En outre, les parties défenderesses sont solidairement redevables depuis le 18 mai 2024, d’une provision à valoir sur l’indemnité d’occupation, équivalente au montant du loyer et des charges, soit 1216 euros par mois, jusqu’à la libération effective des lieux et la remise des clés du local.
Sur l’article 700 du code de procédure civile et les dépens :
Il sera alloué à la S.C.I SOLAR AZUR la somme de 1200 euros en application des dispositions de l’article 700 du code de procédure civile.

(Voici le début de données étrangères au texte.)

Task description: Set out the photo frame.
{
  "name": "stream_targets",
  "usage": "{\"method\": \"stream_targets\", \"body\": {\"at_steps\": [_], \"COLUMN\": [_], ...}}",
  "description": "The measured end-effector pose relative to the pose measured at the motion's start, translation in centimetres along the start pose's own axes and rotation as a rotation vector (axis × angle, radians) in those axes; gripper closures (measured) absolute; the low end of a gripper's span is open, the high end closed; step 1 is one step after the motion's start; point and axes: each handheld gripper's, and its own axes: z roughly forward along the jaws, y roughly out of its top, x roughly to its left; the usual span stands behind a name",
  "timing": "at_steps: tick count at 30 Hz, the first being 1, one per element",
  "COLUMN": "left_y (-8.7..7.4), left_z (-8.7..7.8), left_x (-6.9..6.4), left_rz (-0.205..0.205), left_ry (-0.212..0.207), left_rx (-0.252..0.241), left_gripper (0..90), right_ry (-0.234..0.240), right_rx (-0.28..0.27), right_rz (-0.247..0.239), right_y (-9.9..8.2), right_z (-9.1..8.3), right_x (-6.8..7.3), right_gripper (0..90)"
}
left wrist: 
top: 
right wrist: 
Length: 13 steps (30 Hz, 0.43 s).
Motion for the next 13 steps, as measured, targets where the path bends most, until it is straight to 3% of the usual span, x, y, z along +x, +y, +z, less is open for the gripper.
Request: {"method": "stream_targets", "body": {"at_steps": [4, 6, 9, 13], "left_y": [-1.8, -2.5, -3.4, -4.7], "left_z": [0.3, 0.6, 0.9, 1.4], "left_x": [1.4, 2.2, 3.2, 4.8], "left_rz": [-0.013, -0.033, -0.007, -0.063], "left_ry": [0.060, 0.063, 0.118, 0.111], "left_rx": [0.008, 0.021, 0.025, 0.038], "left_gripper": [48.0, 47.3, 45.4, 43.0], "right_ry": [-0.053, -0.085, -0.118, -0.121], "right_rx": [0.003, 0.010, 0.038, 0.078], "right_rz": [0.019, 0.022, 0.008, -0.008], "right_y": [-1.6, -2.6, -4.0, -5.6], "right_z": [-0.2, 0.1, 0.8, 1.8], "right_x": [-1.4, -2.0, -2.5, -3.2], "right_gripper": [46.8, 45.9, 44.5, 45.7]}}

Monsieur [Z] [L] et la S.C.P SAINT GEORGES, qui succombent, seront condamnés aux entiers dépens en ce compris le coût du commandement de payer du 17 avril 2024, étant précisé que les précédents commandements de payer ne constituent pas un préalable obligatoire à l’introduction de la présente instance.
PAR CES MOTIFS
Nous, Juge des référés du Tribunal judiciaire de Nice, statuant publiquement, par ordonnance réputée contradictoire, en premier ressort et prononcée par mise à disposition au greffe, avis préalablement donné,
Vu les articles L.145-41 du code de commerce et 835 du code de procédure civile ;
CONSTATONS la résiliation à la date du 18 mai 2024 du bail commercial liant les parties, ainsi que l’occupation illicite du local à usage de parking situé à [Adresse 2] ;
ORDONNONS à Monsieur [Z] [L] et la S.C.P SAINT GEORGES de libérer de corps et de biens ainsi que de tous occupants de son chef, les locaux litigieux dans le mois de la signification de la présente ordonnance ;
ORDONNONS, à défaut de ce faire, dans le délai imparti, l'expulsion de Monsieur [Z] [L] et la S.C.P SAINT GEORGES et de tous occupants de son chef des lieux loués, au besoin avec l'assistance de la force publique et d’un serrurier ;
CONDAMNONS solidairement Monsieur [Z] [L] et la S.C.P SAINT GEORGES à payer à la S.C.I SOLAR AZUR à titre provisionnel, la somme de 4864 euros au titre des loyers et charges échus au 17 mai 2024, avec intérêts au taux légal à compter de la présente décision ;
CONDAMNONS solidairement Monsieur [Z] [L] et la S.C.P SAINT GEORGES à payer à la S.C.I SOLAR AZUR une provision à valoir sur l’indemnité d’occupation de 1216 euros par mois à compter du 18 mai 2024, jusqu'à la libération effective des lieux ;
CONDAMNONS solidairement Monsieur [Z] [L] et la S.C.P SAINT GEORGES à payer à la S.C.I SOLAR AZUR la somme de 1200 euros en application de l'article 700 du code de procédure civile ;
REJETONS le surplus des demandes ;
CONDAMNONS Monsieur [Z] [L] et la S.C.P SAINT GEORGES aux dépens de la présente procédure, comprenant le coût du commandement de payer du17 avril 2024.